## Task instructions
Could you write out, exactly as they stand, only the lines in the listing below from the line with "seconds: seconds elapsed" to the line with "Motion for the", both ends included, without the pictures?

## Source data
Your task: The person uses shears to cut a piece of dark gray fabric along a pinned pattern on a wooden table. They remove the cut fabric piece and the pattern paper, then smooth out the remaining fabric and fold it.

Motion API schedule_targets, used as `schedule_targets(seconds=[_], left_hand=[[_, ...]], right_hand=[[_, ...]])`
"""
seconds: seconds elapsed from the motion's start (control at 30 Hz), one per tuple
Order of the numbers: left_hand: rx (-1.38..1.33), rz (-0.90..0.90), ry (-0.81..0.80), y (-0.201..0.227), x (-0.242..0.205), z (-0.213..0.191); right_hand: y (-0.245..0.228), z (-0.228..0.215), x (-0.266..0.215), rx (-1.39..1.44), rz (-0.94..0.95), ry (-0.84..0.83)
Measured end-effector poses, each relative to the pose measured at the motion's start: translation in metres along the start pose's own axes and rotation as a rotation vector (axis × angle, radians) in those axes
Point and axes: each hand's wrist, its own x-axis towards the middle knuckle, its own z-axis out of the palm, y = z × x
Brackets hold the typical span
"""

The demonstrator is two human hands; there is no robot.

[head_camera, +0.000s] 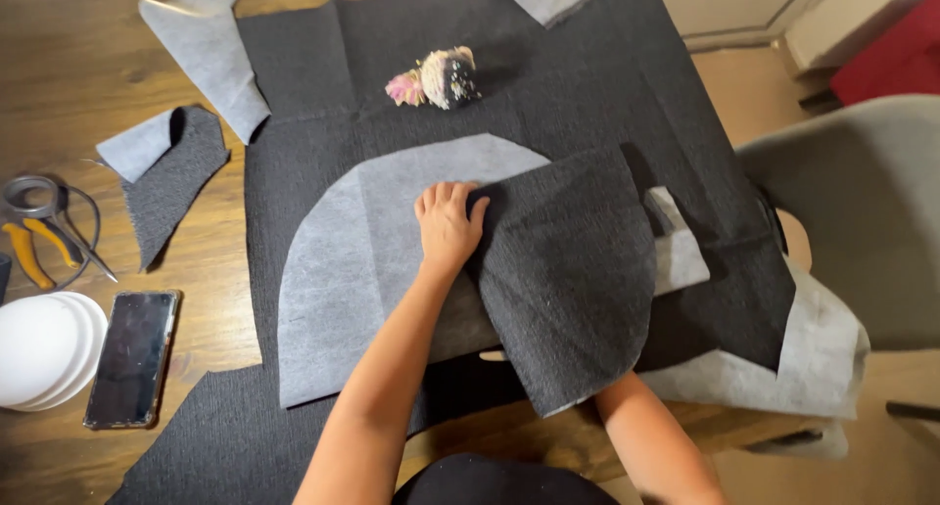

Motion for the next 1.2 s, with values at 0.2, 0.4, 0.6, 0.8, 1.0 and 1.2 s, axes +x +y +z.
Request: schedule_targets(seconds=[0.2,0.4,0.6,0.8,1.0,1.2], left_hand=[[-0.004,-0.036,0.038,0.0,0.002,0.003],[0.029,-0.057,0.109,0.006,0.002,0.005],[0.1,-0.174,0.205,0.02,0.003,-0.021],[-0.639,-0.703,-0.072,0.027,-0.006,-0.059],[-0.753,-0.785,-0.24,0.05,-0.058,-0.027],[-0.937,-0.677,-0.209,0.067,-0.026,-0.088]], right_hand=[[0.003,-0.015,-0.032,0.272,0.191,0.072],[-0.011,-0.01,-0.06,0.382,0.13,0.004],[0.069,-0.034,0.013,-0.146,-0.383,-0.012],[0.067,-0.04,0.033,-0.381,-0.488,0.012],[0.083,-0.048,0.06,-0.471,-0.769,0.005],[0.099,-0.047,0.093,-0.267,-0.645,-0.07]])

## Solution for this exercise
seconds: seconds elapsed from the motion's start (control at 30 Hz), one per tuple
Order of the numbers: left_hand: rx (-1.38..1.33), rz (-0.90..0.90), ry (-0.81..0.80), y (-0.201..0.227), x (-0.242..0.205), z (-0.213..0.191); right_hand: y (-0.245..0.228), z (-0.228..0.215), x (-0.266..0.215), rx (-1.39..1.44), rz (-0.94..0.95), ry (-0.84..0.83)
Measured end-effector poses, each relative to the pose measured at the motion's start: translation in metres along the start pose's own axes and rotation as a rotation vector (axis × angle, radians) in those axes
Point and axes: each hand's wrist, its own x-axis towards the middle knuckle, its own z-axis out of the palm, y = z × x
Brackets hold the typical span
"""

The demonstrator is two human hands; there is no robot.

[head_camera, +0.000s] 

Motion for the next 1.2 s, with values at 0.2, 0.4, 0.6, 0.8, 1.0 and 1.2 s, axes +x +y +z.

No further output is needed for the exercise.